Meetings had been planned in Palestine and Turkey, both of which—claimed
Stratfor emails—were killed by the senior Google leadership as too risky. Only
a few months before he met with me, Cohen was planning a trip to the edge of
Iran in Azerbaijan to “engage the Iranian communities closer to the border,” as
part of Google Ideas’ project on “repressive societies.” In internal emails
Stratfor’s vice president for intelligence, Fred Burton (himself a former State
Department security official), wrote,
Google is getting WH [White House] and State Dept
support and air cover. In reality they are doing things the CIA cannot do . . .

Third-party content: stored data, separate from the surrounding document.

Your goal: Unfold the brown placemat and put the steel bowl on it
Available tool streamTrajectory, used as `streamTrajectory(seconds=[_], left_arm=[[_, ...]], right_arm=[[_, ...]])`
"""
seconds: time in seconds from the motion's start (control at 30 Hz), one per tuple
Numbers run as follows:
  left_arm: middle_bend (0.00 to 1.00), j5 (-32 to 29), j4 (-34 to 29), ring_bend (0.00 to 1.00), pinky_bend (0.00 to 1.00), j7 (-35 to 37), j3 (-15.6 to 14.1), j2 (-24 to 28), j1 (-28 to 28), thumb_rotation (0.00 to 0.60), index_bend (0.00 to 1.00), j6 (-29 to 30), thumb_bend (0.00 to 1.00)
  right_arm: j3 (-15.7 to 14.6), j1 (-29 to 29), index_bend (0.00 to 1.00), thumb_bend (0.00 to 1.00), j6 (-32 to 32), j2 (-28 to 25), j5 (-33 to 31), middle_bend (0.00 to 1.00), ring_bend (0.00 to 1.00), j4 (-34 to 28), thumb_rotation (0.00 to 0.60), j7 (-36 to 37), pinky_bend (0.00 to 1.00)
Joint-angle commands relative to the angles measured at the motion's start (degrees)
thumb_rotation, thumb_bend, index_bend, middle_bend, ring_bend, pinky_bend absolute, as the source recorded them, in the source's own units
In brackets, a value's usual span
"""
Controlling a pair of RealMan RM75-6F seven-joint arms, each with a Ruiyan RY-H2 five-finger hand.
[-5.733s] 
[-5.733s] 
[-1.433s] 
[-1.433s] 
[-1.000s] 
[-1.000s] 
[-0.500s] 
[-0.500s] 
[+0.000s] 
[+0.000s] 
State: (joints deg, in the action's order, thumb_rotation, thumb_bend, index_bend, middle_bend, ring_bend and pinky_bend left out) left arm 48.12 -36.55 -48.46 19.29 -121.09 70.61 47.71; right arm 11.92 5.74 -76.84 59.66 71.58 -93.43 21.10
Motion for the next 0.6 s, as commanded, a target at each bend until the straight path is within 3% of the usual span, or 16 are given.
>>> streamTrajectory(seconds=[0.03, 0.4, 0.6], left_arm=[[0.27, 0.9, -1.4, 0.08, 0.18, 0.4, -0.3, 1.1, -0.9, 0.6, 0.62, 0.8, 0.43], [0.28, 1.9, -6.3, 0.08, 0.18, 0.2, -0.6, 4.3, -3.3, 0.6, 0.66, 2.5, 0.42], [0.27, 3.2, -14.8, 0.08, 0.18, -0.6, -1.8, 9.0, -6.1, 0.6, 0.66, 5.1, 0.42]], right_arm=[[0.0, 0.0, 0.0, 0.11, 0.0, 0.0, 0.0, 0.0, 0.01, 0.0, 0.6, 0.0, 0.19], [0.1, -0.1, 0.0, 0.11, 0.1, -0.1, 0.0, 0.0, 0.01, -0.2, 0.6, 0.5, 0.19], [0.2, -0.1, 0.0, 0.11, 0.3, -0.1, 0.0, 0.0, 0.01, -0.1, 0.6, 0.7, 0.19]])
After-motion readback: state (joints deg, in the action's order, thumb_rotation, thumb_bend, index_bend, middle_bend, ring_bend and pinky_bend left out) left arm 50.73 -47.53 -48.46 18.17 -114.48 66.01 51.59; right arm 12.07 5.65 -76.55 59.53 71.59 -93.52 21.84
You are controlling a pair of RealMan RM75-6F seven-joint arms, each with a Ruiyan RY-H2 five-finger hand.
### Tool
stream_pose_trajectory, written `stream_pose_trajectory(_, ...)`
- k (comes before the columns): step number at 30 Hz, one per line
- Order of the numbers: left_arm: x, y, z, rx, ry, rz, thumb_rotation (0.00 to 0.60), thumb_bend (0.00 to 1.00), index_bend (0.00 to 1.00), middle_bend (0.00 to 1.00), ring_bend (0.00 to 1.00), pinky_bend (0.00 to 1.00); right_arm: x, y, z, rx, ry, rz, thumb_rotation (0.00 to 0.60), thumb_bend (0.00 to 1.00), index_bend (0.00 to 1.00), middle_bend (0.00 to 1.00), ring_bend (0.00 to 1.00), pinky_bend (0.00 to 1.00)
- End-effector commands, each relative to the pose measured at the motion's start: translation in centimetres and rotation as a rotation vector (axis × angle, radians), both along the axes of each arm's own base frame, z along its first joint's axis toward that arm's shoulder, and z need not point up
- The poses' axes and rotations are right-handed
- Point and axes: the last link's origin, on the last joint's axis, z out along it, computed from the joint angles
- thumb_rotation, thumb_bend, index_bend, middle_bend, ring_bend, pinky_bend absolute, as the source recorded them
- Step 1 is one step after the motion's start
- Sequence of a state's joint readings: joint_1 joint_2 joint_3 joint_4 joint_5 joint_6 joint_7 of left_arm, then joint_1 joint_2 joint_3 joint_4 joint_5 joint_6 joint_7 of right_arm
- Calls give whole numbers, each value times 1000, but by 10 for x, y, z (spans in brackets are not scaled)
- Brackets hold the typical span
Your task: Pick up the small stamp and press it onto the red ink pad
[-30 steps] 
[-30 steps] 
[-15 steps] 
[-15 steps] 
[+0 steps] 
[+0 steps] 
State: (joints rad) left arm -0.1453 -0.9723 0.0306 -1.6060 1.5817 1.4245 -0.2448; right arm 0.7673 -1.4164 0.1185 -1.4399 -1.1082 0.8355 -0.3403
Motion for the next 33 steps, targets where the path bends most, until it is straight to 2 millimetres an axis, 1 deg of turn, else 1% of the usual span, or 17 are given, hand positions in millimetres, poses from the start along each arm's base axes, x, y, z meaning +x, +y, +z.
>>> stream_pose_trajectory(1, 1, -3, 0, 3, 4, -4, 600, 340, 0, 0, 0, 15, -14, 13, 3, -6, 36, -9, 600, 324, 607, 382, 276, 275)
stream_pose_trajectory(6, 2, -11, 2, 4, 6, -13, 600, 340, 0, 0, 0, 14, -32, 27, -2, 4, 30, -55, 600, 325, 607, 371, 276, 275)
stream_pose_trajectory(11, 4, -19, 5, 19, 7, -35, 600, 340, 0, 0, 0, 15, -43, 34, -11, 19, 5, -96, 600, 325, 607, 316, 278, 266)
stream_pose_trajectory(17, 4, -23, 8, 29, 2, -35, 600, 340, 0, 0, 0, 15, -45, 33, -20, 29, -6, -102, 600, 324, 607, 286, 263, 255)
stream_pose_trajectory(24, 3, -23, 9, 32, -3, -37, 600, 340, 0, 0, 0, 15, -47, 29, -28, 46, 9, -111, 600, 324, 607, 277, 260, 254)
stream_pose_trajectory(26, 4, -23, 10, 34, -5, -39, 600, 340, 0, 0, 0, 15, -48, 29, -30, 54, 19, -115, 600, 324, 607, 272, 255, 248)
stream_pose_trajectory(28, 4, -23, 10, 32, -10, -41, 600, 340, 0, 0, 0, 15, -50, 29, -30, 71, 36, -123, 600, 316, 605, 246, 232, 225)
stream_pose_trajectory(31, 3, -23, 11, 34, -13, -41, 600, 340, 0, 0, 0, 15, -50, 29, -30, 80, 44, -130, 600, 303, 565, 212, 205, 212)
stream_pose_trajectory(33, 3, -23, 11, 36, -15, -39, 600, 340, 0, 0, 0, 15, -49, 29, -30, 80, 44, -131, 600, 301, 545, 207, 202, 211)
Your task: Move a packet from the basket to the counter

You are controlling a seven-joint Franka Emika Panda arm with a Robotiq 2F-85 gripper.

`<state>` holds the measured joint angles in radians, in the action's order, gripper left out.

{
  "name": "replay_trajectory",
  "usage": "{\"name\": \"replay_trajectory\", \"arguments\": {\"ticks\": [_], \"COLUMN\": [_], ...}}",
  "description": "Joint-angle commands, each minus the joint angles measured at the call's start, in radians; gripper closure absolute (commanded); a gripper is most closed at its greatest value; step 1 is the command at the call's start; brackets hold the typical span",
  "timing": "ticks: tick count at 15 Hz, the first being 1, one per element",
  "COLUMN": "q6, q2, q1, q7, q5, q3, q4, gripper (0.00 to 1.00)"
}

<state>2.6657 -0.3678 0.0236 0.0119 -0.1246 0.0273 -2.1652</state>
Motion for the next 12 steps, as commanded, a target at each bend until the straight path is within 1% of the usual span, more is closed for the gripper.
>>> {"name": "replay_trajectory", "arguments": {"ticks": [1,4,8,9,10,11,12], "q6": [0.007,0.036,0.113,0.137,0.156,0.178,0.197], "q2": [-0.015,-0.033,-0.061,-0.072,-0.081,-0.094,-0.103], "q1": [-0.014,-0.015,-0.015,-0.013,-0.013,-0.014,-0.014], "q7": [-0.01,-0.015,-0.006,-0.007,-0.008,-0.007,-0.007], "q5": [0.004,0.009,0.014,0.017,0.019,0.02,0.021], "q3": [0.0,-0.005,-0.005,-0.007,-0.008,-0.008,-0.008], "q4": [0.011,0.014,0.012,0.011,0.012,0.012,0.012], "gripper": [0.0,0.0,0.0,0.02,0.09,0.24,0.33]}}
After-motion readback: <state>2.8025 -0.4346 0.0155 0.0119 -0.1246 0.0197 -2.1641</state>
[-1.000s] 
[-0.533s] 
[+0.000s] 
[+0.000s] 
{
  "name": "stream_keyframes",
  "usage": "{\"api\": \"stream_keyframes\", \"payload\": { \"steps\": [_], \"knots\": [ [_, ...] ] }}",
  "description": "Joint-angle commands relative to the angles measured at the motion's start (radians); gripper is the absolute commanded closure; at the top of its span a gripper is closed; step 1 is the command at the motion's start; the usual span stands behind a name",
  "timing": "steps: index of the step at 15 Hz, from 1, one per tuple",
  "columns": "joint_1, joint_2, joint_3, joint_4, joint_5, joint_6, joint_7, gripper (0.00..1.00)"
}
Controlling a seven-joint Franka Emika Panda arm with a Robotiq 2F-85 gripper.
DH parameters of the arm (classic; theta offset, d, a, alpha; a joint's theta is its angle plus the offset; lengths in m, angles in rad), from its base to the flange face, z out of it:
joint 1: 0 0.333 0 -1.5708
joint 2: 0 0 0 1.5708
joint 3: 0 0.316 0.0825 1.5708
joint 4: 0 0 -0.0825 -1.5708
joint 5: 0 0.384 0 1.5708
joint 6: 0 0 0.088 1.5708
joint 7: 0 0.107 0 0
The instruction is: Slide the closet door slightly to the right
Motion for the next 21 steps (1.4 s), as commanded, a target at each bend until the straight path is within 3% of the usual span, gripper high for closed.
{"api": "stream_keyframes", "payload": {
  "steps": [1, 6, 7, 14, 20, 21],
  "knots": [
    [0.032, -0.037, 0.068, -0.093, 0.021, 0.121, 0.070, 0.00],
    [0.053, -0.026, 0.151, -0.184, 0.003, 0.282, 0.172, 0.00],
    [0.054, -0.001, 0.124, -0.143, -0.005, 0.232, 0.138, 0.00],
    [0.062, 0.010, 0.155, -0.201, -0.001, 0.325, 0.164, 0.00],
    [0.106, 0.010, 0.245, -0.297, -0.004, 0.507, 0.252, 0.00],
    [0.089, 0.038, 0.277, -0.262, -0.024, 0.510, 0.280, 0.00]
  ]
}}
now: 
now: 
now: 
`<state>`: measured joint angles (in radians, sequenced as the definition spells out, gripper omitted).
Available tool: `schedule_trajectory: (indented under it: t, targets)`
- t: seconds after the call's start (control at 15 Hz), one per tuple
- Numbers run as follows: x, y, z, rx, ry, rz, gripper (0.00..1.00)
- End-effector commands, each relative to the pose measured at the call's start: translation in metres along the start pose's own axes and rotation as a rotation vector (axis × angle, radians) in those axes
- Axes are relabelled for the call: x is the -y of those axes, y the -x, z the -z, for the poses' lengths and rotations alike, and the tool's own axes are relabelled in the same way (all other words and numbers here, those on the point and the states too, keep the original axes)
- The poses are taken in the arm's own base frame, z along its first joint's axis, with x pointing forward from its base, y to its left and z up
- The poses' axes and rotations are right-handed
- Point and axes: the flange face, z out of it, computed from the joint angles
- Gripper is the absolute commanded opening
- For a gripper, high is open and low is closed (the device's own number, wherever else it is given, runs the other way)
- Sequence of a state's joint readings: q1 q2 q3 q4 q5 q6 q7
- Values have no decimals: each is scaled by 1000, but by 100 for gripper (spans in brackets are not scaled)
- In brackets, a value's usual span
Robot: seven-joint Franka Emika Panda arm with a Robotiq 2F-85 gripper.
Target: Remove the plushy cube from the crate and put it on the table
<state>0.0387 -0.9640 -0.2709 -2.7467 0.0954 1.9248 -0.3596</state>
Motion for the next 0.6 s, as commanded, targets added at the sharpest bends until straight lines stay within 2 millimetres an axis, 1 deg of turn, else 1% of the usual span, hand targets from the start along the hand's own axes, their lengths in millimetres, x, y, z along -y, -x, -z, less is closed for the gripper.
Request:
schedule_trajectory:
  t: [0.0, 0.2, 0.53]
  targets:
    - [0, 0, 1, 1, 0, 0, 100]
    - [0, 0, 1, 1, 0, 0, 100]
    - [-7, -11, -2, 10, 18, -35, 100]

[Cohen] is going to get himself kidnapped or killed. Might be the best thing to
happen to expose Google’s covert role in foaming up-risings, to be blunt. The
US Gov’t can then disavow knowledge and Google is left holding the shit-bag.14
In further internal communication, Burton said his sources on Cohen’s activities were Marty Lev—Google’s director of security and safety—and Eric Schmidt himself.15 Looking for something more concrete, I began to search in WikiLeaks’ archive for information on Cohen. State Department cables released as part of Cablegate reveal that Cohen had been in Afghanistan in 2009, trying to convince the four major Afghan mobile phone companies to move their antennas onto US military bases.16 In Lebanon he quietly worked to establish an intellectual and clerical rival to Hezbollah, the “Higher Shia League.”17 And in London he offered Bollywood movie executives funds to insert anti-extremist content into their films, and promised to connect them to related networks in Hollywood.18
Three days after he
visited me at Ellingham Hall, Jared Cohen flew to Ireland to direct the “Save
Summit,” an event cosponsored by Google Ideas and the Council on Foreign
Relations. Gathering former inner-city gang members, right-wing militants, violent
nationalists, and “religious extremists” from all over the world together in
one place, the event aimed to workshop technological solutions to the problem
of “violent extremism.”19 What could go wrong?
Cohen’s world seems to be
one event like this after another: endless soirees for the cross-fertilization
of influence between elites and their vassals, under the pious rubric of “civil
society.” The received wisdom in advanced capitalist societies is that there
still exists an organic “civil society sector” in which institutions form
autonomously and come together to manifest the interests and will of citizens.
The fable has it that the boundaries of this sector are respected by actors
from government and the “private sector,” leaving a safe space for NGOs and
nonprofits to advocate for things like human rights, free speech, and
accountable government.
This sounds like a great
idea. But if it was ever true, it has not been for decades. Since at least the
1970s, authentic actors like unions and churches have folded under a sustained
assault by free-market statism, transforming “civil society” into a buyer’s
market for political factions and corporate interests looking to exert
influence at arm’s length. The last forty years has seen a huge proliferation
of think tanks and political NGOs whose purpose, beneath all the verbiage, is
to execute political agendas by proxy.
It is not just obvious
neocon front groups like Foreign Policy Initiative.20 It also includes fatuous Western NGOs like
Freedom House, where naïve but well-meaning career nonprofit workers are
twisted in knots by political funding streams, denouncing non-Western
human rights violations while keeping local abuses firmly in their blind spots.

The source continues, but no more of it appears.